→ WHAT TO WORK ON
For each line below that contains the string "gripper", copy that line.

→ DATA PROVIDED
--------------------------------

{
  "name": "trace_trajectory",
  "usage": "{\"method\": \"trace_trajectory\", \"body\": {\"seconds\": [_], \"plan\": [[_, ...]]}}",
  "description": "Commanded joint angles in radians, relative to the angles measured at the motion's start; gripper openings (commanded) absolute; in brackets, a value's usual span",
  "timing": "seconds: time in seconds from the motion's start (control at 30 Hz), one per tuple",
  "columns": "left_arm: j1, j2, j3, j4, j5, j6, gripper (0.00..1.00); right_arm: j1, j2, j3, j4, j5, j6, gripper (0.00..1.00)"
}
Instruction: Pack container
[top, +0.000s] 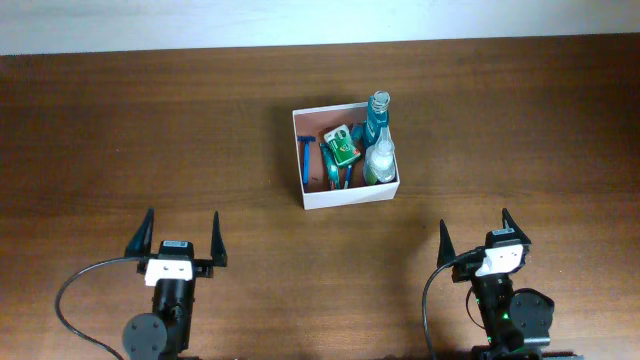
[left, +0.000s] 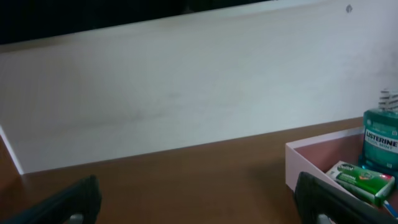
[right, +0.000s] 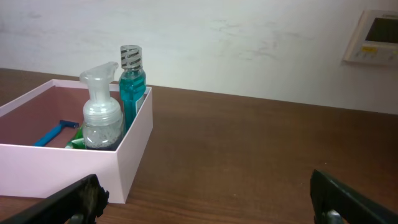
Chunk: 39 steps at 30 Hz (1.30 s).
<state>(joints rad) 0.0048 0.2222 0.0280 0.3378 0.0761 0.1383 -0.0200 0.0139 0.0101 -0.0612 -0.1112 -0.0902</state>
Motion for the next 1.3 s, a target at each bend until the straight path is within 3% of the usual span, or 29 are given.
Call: {"method": "trace_trajectory", "body": {"seconds": [0.0, 0.37, 0.63, 1.27], "plan": [[-0.004, -0.058, -0.019, -0.063, 0.014, 0.005, 0.99, -0.006, -0.010, -0.005, -0.006, -0.009, -0.007, 0.98], [-0.004, -0.218, -0.019, -0.306, 0.014, 0.005, 1.00, -0.006, -0.010, -0.005, -0.006, -0.009, -0.007, 0.98], [-0.004, -0.217, -0.019, -0.413, 0.014, 0.006, 0.99, -0.006, -0.010, -0.005, -0.006, -0.009, -0.007, 0.98], [-0.004, -0.217, -0.019, -0.410, 0.011, 0.006, 0.99, -0.006, -0.010, -0.005, -0.006, -0.009, -0.007, 0.98]]}}
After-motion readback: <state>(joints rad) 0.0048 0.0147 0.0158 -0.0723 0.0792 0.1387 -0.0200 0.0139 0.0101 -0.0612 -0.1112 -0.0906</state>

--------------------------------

→ SOLVED EXERCISE
  "description": "Commanded joint angles in radians, relative to the angles measured at the motion's start; gripper openings (commanded) absolute; in brackets, a value's usual span",
  "columns": "left_arm: j1, j2, j3, j4, j5, j6, gripper (0.00..1.00); right_arm: j1, j2, j3, j4, j5, j6, gripper (0.00..1.00)"

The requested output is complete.